- Date: 24 February 2022 – present (4 years, 6 months, 2 weeks and 6 days)
- Caused by: Russian invasion of Ukraine
- Methods: Rail sabotage;
- Status: Ongoing

Parties
| Russian opposition Stop the Wagons; Combat Organization of Anarcho-Communists; Belarusian opposition Busly liaciać; Supported by: Congress of People's Deputies Ukraine | Government of Russia Ministry of Defence Armed Forces; ; Ministry of Internal Affairs Police; ; Federal Security Service; Russian Railways; Supported by: Belarus |

= Rail war in Russia (2022–present) =

Part of the Russian partisan movement

The rail war began in different regions of Russia in the spring of 2022 after a similar rail war in Belarus.

According to The Insiders summary of media reports, at least 63 freight trains derailed in Russia between March and June 2022, about 50% more than during the same period in 2021.

== Organizations ==
Responsibility for the "rail war" was assumed by representatives of the "Combat Organization of Anarcho-Communists". In particular, they delayed the arrival of trains to a military unit in the Vladimir Oblast, where an arsenal of the Main Missile and Artillery Directorate of the Russian Defense Ministry is located.
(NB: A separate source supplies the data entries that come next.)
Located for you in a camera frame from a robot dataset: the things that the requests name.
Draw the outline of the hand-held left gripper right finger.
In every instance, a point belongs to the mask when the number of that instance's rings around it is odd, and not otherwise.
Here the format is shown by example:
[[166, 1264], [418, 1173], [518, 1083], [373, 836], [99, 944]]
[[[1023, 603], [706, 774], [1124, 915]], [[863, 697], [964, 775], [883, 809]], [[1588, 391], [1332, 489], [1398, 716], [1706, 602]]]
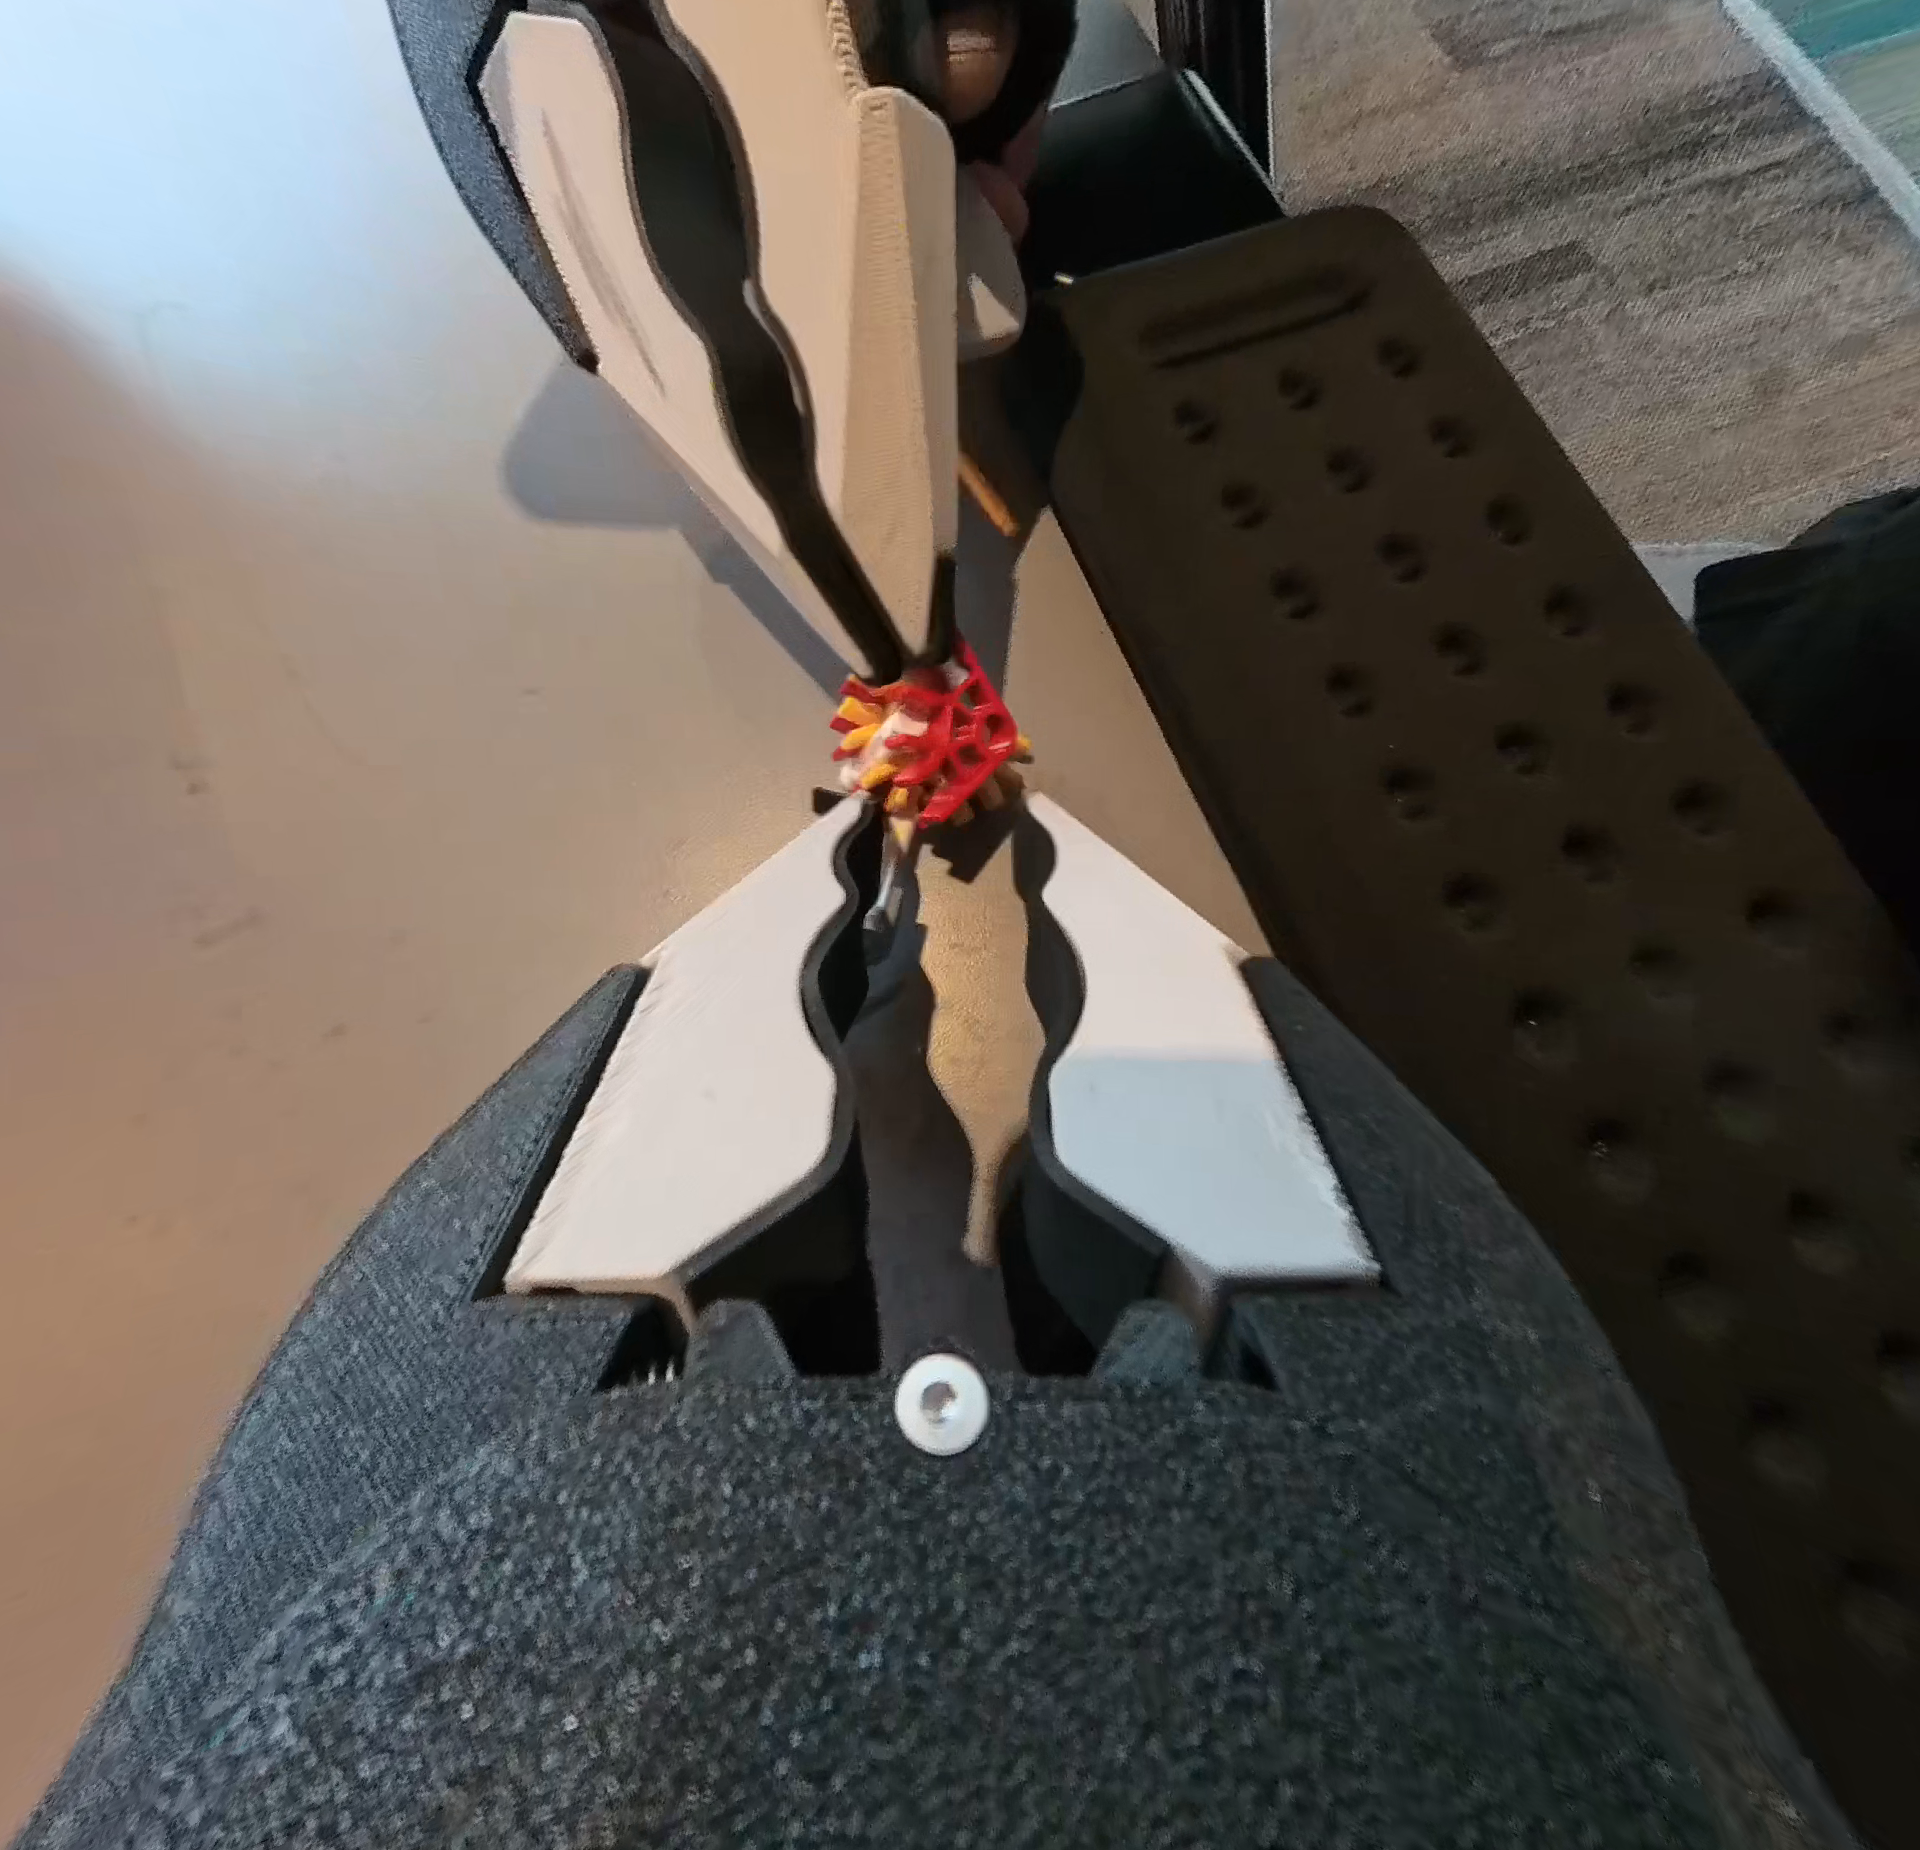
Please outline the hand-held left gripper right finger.
[[1214, 1338], [1245, 1293], [1366, 1293], [1380, 1263], [1250, 959], [1049, 795], [1023, 807], [1023, 1260], [1068, 1328], [1146, 1300]]

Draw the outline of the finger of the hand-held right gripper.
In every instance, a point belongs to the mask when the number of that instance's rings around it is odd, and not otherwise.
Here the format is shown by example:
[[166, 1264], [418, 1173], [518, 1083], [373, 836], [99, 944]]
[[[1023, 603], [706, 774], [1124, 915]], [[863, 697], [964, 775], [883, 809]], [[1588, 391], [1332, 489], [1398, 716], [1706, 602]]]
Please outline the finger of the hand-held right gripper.
[[886, 79], [874, 0], [646, 0], [742, 215], [731, 431], [852, 652], [948, 648], [957, 528], [955, 158]]
[[804, 418], [747, 299], [731, 163], [686, 64], [584, 9], [508, 14], [477, 93], [593, 370], [792, 611], [858, 675], [898, 636], [804, 487]]

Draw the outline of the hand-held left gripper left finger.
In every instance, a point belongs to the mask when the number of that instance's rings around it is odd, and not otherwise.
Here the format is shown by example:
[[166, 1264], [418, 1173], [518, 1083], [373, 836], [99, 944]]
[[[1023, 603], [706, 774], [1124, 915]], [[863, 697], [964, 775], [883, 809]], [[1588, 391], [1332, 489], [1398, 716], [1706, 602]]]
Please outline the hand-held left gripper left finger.
[[690, 1293], [851, 1155], [831, 950], [858, 934], [874, 811], [840, 797], [670, 933], [507, 1263], [508, 1293]]

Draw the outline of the person's right hand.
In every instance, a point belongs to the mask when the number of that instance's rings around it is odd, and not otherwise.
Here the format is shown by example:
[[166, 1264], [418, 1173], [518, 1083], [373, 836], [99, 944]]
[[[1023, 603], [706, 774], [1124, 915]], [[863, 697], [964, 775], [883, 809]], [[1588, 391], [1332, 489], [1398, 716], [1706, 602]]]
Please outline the person's right hand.
[[[1006, 87], [1018, 53], [1018, 21], [1001, 9], [948, 11], [930, 31], [937, 109], [949, 133], [987, 114]], [[998, 156], [962, 158], [962, 174], [977, 189], [1015, 249], [1029, 231], [1027, 191], [1038, 172], [1049, 109], [1041, 103]]]

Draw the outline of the black dimpled pad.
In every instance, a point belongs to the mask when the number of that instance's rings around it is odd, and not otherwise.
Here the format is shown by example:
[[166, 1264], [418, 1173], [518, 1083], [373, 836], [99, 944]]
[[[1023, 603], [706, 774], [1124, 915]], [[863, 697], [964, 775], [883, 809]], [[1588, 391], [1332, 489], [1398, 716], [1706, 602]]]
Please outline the black dimpled pad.
[[1049, 500], [1280, 957], [1651, 1413], [1841, 1813], [1915, 1847], [1915, 966], [1418, 242], [1081, 273]]

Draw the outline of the black furniture leg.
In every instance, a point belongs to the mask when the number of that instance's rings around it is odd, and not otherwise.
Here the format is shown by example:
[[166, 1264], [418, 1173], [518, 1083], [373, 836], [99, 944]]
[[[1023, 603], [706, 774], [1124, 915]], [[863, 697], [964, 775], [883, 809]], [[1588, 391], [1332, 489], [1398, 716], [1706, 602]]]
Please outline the black furniture leg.
[[1076, 0], [1019, 249], [1033, 294], [1259, 230], [1273, 0]]

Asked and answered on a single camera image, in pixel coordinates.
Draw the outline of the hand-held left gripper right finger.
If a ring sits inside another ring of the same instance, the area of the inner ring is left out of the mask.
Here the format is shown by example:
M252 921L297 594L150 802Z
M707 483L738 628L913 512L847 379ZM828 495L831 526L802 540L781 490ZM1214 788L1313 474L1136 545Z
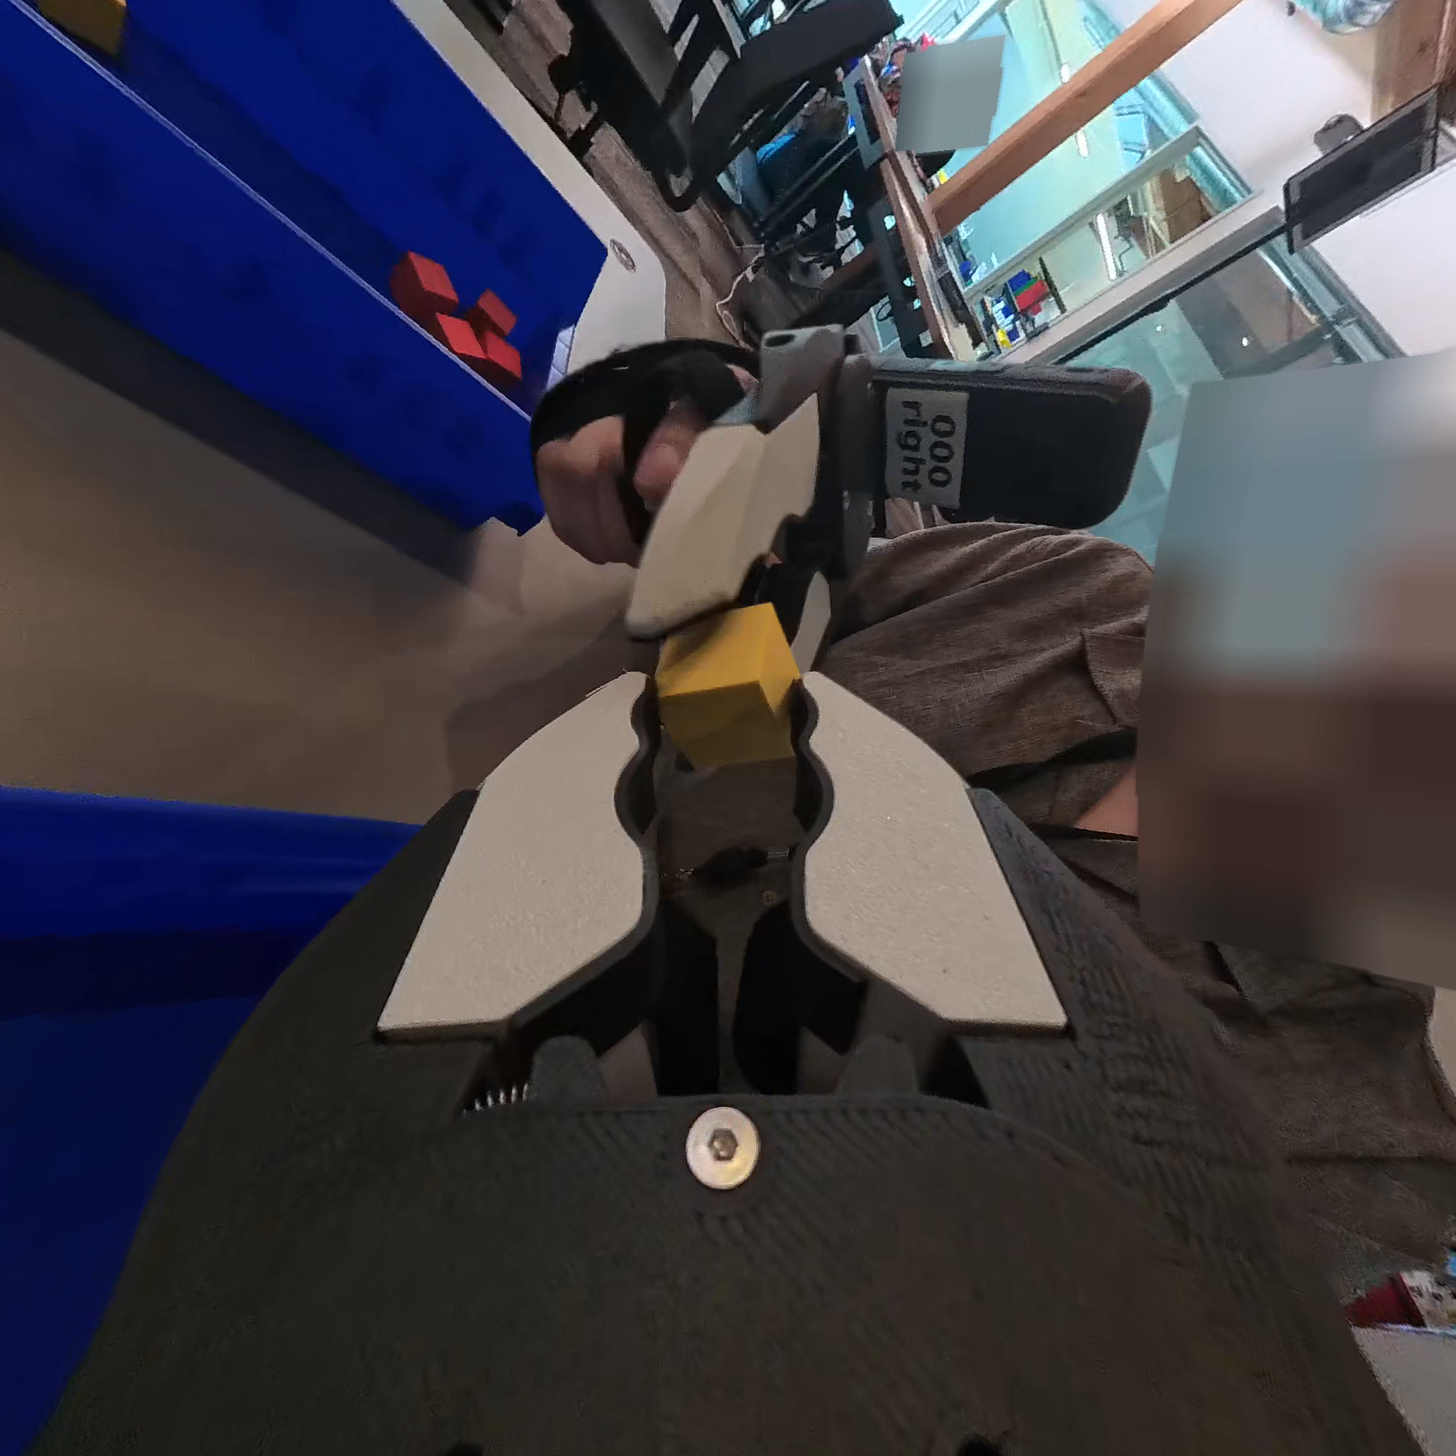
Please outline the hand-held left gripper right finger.
M821 807L793 864L828 966L816 1034L1060 1034L1067 1013L960 772L824 672L802 679Z

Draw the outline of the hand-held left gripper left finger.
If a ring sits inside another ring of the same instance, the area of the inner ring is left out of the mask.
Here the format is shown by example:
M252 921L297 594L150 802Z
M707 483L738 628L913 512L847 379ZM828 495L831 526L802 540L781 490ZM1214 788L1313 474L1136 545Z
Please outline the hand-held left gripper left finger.
M375 1022L384 1038L523 1034L649 925L623 791L649 765L649 677L625 670L479 783Z

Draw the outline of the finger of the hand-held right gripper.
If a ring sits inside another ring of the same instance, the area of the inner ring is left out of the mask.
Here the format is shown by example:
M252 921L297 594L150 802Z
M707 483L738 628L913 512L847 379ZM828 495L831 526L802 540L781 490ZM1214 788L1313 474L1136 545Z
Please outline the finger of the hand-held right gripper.
M733 604L781 523L812 504L819 412L812 393L767 431L715 424L698 434L649 524L629 634L670 634Z
M807 674L823 658L831 639L833 611L831 583L823 571L816 570L805 580L804 601L790 632L790 653L798 674Z

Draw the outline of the yellow wooden cube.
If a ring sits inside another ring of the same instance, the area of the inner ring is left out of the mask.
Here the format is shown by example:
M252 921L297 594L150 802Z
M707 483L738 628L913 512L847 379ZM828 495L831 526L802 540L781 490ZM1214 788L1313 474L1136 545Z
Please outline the yellow wooden cube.
M660 724L691 769L790 758L800 674L772 604L670 632L653 674Z
M124 25L128 20L126 1L74 0L74 1L36 1L39 15L58 27L70 39L114 60L121 55Z

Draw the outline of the blue plastic bin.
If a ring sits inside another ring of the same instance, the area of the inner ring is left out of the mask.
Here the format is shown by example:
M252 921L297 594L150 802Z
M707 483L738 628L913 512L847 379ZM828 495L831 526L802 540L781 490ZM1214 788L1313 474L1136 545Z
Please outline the blue plastic bin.
M462 528L540 518L530 414L606 244L395 3L1 15L3 245ZM516 313L502 393L391 301Z
M232 1036L415 831L3 786L3 1454L57 1405Z

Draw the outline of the person's right hand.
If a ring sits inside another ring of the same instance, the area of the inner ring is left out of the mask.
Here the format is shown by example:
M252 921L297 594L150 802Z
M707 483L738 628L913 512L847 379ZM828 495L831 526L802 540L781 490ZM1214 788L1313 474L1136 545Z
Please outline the person's right hand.
M568 438L545 441L537 450L535 472L544 514L557 540L596 566L635 566L641 545L632 537L620 485L627 483L653 514L672 490L703 427L700 410L677 400L648 436L632 472L625 469L622 414L594 419Z

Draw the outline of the black office chair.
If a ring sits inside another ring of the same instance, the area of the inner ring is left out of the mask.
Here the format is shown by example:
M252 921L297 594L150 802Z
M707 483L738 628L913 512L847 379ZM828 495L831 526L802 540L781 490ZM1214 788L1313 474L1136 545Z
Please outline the black office chair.
M821 1L750 36L696 108L684 160L649 167L667 206L686 212L738 154L778 134L899 25L901 13L889 1Z

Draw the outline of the small black wall screen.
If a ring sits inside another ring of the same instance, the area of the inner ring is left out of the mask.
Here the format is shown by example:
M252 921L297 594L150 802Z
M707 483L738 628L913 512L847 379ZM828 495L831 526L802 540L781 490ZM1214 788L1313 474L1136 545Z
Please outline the small black wall screen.
M1339 114L1320 128L1318 157L1282 185L1289 256L1435 171L1441 91L1433 84L1367 126Z
On 28 June 2022 the cell "BOAK-Vladimir" published a press release claiming sabotage action on railway of military unit 55443 VD Barsovo (51st Arsenal of the Main Missile and Artillery Directorate, 1060th Centre for Material-Technical Support, Western Military District) near Kirzhach in Vladimir Oblast. The rails were damaged. BOAK's press release stated, "Every stopped train helps to get rid of missiles and rockets, which could hit peaceful Ukrainian cities!"

In mid 2022, a second group, the "Stop the Wagons" movement, was created to engage in sabotage on railways in Russia.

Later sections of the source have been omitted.